→ What needs to be done: Only one stretch of the data below is needed. Output the lines from the one with "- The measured" up to and including the one with "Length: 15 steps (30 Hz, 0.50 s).", exactly as they stand.

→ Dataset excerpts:

::::

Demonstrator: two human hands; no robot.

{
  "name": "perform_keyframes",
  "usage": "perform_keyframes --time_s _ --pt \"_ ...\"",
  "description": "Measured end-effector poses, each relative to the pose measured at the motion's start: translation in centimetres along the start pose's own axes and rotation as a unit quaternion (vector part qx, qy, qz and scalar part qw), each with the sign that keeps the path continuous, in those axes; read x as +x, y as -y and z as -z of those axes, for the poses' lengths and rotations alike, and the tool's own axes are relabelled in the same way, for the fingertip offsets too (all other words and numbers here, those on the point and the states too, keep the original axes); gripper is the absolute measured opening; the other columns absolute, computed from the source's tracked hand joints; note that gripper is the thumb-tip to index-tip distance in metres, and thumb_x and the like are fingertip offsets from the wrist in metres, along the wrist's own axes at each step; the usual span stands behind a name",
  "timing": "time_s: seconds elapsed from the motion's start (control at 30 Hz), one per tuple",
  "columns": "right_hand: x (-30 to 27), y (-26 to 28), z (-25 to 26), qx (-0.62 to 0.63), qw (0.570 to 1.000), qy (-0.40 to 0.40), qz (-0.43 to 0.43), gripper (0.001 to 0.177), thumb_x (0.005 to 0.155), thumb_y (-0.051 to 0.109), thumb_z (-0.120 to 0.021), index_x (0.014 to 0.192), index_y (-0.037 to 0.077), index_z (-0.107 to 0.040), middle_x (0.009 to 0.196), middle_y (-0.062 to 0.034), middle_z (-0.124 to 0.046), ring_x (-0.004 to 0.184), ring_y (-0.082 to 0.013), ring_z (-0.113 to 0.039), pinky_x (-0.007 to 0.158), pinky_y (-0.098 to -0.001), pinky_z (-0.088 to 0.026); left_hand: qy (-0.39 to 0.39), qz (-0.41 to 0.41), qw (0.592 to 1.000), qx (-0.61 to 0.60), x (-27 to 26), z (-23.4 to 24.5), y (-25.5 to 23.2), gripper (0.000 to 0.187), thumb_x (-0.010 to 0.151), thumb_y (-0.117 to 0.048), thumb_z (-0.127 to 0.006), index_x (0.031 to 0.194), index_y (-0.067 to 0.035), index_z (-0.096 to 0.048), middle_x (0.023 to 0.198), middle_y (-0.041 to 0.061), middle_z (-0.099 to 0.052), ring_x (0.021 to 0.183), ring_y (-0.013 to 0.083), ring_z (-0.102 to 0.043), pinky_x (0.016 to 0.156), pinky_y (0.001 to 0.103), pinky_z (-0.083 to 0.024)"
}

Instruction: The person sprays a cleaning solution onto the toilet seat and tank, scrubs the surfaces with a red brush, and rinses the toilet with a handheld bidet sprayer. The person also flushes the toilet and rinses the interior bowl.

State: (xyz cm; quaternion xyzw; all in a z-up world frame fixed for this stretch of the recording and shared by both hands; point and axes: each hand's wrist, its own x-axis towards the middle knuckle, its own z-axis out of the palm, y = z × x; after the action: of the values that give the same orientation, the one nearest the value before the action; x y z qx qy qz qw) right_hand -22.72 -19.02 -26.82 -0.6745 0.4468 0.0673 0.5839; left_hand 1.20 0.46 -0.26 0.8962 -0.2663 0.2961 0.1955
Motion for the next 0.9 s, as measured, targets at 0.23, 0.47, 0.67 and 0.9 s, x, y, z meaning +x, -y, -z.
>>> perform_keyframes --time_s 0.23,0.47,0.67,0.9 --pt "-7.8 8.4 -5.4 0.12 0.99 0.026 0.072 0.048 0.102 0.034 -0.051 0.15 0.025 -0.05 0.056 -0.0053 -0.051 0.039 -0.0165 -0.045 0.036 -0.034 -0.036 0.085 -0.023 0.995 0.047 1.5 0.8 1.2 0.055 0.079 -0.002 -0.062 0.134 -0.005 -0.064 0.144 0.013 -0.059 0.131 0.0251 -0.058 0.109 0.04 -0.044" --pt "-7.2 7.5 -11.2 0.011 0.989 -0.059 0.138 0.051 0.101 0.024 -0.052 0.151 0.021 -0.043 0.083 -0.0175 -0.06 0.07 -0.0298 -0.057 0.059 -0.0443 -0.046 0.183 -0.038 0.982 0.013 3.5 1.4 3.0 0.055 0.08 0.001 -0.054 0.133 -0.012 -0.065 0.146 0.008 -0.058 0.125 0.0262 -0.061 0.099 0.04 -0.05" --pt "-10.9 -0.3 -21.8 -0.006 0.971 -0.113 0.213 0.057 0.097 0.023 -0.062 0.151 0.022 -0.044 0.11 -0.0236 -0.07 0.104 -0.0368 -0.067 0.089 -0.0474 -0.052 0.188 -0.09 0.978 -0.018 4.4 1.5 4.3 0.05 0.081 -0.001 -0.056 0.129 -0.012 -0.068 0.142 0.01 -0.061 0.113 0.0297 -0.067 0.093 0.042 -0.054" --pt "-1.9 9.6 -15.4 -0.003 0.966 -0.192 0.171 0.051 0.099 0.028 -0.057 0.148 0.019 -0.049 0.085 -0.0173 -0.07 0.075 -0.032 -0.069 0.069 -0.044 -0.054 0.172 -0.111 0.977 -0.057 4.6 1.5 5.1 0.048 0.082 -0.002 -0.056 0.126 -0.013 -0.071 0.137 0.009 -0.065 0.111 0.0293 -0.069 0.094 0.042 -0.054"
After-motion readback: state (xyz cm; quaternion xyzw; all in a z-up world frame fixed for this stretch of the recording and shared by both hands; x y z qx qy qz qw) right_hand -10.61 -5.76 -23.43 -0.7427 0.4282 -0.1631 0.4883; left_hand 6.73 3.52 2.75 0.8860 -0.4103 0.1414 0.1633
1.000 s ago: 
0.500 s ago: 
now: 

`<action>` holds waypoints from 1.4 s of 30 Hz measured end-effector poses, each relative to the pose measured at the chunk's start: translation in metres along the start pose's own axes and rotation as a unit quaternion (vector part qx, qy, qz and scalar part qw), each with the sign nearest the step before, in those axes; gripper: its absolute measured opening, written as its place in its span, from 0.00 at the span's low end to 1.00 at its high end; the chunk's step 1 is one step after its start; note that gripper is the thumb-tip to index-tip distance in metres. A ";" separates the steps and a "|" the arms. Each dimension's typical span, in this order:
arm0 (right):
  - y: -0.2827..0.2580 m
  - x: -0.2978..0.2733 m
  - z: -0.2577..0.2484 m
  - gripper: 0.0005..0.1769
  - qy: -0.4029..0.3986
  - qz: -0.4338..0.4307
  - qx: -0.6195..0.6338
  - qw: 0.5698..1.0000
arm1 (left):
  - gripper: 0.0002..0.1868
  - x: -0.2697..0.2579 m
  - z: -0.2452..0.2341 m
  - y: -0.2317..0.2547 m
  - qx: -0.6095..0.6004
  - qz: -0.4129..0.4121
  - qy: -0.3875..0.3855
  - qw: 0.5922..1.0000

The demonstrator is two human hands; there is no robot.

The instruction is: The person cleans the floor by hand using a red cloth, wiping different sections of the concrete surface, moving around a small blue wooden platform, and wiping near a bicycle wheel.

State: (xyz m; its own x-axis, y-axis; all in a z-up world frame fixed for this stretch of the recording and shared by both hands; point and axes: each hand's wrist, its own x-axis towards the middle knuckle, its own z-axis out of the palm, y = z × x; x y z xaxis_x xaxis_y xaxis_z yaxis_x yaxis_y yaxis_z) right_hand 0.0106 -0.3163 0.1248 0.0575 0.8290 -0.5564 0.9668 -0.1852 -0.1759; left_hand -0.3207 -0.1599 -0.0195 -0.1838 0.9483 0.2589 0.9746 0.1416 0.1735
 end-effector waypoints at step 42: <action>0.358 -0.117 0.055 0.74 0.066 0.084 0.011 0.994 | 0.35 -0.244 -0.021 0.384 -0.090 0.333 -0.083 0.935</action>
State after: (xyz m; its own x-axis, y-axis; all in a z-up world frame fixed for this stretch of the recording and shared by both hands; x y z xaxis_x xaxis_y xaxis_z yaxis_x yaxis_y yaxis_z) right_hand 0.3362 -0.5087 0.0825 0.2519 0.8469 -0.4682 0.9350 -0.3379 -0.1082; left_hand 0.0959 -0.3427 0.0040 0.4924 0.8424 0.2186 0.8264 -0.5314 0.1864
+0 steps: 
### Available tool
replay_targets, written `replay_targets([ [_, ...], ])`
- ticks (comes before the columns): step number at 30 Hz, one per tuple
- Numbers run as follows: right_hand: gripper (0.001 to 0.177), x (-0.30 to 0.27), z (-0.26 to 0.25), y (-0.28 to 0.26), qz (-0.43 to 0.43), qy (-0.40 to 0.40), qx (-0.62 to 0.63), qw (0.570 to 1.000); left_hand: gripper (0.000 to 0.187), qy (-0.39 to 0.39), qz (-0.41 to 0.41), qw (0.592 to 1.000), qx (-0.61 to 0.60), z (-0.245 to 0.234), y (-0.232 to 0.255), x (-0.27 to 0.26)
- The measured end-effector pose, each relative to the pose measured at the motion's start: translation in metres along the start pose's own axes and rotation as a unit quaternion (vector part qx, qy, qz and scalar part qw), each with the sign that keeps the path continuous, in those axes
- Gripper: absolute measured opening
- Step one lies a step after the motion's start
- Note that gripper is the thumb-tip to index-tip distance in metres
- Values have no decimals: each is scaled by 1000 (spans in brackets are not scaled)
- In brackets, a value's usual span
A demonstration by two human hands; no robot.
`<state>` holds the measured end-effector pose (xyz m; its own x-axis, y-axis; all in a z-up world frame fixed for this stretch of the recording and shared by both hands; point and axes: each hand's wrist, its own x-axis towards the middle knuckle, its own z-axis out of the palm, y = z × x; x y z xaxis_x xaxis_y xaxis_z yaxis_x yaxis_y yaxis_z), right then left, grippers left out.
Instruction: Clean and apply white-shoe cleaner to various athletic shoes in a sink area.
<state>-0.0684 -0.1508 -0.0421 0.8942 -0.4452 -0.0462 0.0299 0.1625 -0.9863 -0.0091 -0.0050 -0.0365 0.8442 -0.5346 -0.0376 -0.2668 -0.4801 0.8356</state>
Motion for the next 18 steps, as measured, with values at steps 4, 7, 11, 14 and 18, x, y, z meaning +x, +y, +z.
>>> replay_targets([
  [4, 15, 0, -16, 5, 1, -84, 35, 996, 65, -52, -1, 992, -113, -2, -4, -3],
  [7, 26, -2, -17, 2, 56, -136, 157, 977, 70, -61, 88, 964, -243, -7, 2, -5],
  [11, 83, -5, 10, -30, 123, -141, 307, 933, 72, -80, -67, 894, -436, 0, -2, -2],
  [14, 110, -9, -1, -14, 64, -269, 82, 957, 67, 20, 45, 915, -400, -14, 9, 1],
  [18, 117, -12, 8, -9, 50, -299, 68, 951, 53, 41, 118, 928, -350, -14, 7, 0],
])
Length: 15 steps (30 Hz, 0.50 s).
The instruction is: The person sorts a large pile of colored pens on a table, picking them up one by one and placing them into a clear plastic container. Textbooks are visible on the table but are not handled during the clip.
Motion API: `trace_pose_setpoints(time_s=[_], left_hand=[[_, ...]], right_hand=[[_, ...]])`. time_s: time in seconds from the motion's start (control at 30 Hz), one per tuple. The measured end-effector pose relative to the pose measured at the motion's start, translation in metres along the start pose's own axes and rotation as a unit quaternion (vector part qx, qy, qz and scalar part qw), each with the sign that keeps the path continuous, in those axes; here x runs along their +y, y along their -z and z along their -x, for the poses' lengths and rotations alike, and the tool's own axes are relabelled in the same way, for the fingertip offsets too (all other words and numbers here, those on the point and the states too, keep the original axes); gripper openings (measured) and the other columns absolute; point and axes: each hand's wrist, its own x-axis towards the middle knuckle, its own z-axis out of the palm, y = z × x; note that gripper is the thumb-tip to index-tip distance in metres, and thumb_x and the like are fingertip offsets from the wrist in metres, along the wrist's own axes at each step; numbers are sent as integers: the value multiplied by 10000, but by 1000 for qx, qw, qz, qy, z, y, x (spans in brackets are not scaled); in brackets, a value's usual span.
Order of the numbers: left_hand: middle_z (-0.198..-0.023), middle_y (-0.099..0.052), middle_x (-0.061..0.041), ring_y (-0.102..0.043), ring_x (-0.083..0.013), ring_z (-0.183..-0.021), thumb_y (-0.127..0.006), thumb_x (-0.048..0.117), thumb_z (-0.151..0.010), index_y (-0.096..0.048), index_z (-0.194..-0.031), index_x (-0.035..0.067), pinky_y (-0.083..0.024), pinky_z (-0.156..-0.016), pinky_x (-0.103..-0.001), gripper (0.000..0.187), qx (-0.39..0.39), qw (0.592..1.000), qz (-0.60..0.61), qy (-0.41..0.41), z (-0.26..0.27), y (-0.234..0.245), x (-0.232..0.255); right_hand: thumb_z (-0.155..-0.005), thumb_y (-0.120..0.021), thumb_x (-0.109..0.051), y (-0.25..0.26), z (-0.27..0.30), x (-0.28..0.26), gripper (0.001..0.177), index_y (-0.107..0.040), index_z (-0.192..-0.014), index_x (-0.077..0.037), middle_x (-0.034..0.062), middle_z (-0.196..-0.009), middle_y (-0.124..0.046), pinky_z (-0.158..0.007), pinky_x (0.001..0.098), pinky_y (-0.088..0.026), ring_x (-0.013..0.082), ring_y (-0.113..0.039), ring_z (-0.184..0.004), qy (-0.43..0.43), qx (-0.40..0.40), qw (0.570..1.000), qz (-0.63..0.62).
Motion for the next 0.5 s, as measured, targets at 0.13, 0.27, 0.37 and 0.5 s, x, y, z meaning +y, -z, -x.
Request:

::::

→ Exercise output:
- The measured end-effector pose, each relative to the pose measured at the motion's start: translation in metres along the start pose's own axes and rotation as a unit quaternion (vector part qx, qy, qz and scalar part qw), each with the sign that keeps the path continuous, in those axes
- Gripper: absolute measured opening
- Step one lies a step after the motion's start
- Note that gripper is the thumb-tip to index-tip distance in metres
- Values have no decimals: each is scaled by 1000 (spans in brackets are not scaled)
- In brackets, a value's usual span
A demonstration by two human hands; no robot.
`<state>` holds the measured end-effector pose (xyz m; its own x-axis, y-axis; all in a z-up world frame fixed for this stretch of the recording and shared by both hands; point and axes: each hand's wrist, its own x-axis towards the middle knuckle, its own z-axis out of the palm, y = z × x; x y z xaxis_x xaxis_y xaxis_z yaxis_x yaxis_y yaxis_z), right then left, grippers left out.
Instruction: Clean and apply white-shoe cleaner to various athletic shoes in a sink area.
<state>-0.0684 -0.1508 -0.0421 0.8942 -0.4452 -0.0462 0.0299 0.1625 -0.9863 -0.0091 -0.0050 -0.0365 0.8442 -0.5346 -0.0376 -0.2668 -0.4801 0.8356</state>
Motion for the next 18 steps, as measured, with values at steps 4, 7, 11, 14 and 18, x, y, z meaning +x, +y, +z.
>>> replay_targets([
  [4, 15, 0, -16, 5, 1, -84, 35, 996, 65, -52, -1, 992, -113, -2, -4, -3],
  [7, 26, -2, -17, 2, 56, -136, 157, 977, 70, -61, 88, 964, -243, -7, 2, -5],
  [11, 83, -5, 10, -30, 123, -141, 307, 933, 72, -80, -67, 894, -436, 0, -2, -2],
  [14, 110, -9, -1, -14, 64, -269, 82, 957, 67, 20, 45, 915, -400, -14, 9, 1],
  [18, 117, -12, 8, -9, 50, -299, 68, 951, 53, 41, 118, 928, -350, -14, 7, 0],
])
Length: 15 steps (30 Hz, 0.50 s).

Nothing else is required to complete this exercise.